#### [Problem statement]
Retype the data below without altering anything.

*** Opening Data excerpt ***

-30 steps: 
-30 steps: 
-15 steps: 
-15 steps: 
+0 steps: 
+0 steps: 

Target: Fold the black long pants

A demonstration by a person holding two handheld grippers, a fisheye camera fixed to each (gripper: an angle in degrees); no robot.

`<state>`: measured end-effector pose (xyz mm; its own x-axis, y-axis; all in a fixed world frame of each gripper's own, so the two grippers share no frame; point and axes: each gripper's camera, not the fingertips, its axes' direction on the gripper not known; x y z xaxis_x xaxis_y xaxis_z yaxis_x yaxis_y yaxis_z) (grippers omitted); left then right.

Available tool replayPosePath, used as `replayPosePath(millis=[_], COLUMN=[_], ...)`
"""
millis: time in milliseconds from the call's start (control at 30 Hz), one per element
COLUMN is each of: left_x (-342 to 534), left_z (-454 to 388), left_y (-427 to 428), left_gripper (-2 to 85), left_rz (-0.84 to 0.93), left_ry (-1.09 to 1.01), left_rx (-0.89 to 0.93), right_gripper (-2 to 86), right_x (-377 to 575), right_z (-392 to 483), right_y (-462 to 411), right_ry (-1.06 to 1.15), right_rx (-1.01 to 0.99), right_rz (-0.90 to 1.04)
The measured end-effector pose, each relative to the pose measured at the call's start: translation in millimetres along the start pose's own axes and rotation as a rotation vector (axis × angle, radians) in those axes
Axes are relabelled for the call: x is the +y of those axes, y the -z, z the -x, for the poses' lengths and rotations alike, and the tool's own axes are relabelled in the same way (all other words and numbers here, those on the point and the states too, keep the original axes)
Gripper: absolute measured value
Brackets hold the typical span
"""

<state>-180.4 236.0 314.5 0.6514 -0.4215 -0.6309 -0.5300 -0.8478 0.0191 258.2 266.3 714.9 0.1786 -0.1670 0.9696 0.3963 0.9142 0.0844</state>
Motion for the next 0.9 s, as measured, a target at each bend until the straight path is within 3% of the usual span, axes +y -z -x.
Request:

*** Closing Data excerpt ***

#### [The answer]
-30 steps: 
-30 steps: 
-15 steps: 
-15 steps: 
+0 steps: 
+0 steps: 

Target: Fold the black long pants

A demonstration by a person holding two handheld grippers, a fisheye camera fixed to each (gripper: an angle in degrees); no robot.

`<state>`: measured end-effector pose (xyz mm; its own x-axis, y-axis; all in a fixed world frame of each gripper's own, so the two grippers share no frame; point and axes: each gripper's camera, not the fingertips, its axes' direction on the gripper not known; x y z xaxis_x xaxis_y xaxis_z yaxis_x yaxis_y yaxis_z) (grippers omitted); left then right.

Available tool replayPosePath, used as `replayPosePath(millis=[_], COLUMN=[_], ...)`
"""
millis: time in milliseconds from the call's start (control at 30 Hz), one per element
COLUMN is each of: left_x (-342 to 534), left_z (-454 to 388), left_y (-427 to 428), left_gripper (-2 to 85), left_rz (-0.84 to 0.93), left_ry (-1.09 to 1.01), left_rx (-0.89 to 0.93), right_gripper (-2 to 86), right_x (-377 to 575), right_z (-392 to 483), right_y (-462 to 411), right_ry (-1.06 to 1.15), right_rx (-1.01 to 0.99), right_rz (-0.90 to 1.04)
The measured end-effector pose, each relative to the pose measured at the call's start: translation in millimetres along the start pose's own axes and rotation as a rotation vector (axis × angle, radians) in those axes
Axes are relabelled for the call: x is the +y of those axes, y the -z, z the -x, for the poses' lengths and rotations alike, and the tool's own axes are relabelled in the same way (all other words and numbers here, those on the point and the states too, keep the original axes)
Gripper: absolute measured value
Brackets hold the typical span
"""

<state>-180.4 236.0 314.5 0.6514 -0.4215 -0.6309 -0.5300 -0.8478 0.0191 258.2 266.3 714.9 0.1786 -0.1670 0.9696 0.3963 0.9142 0.0844</state>
Motion for the next 0.9 s, as measured, a target at each bend until the straight path is within 3% of the usual span, axes +y -z -x.
Request:

Nothing remains to add to the answer.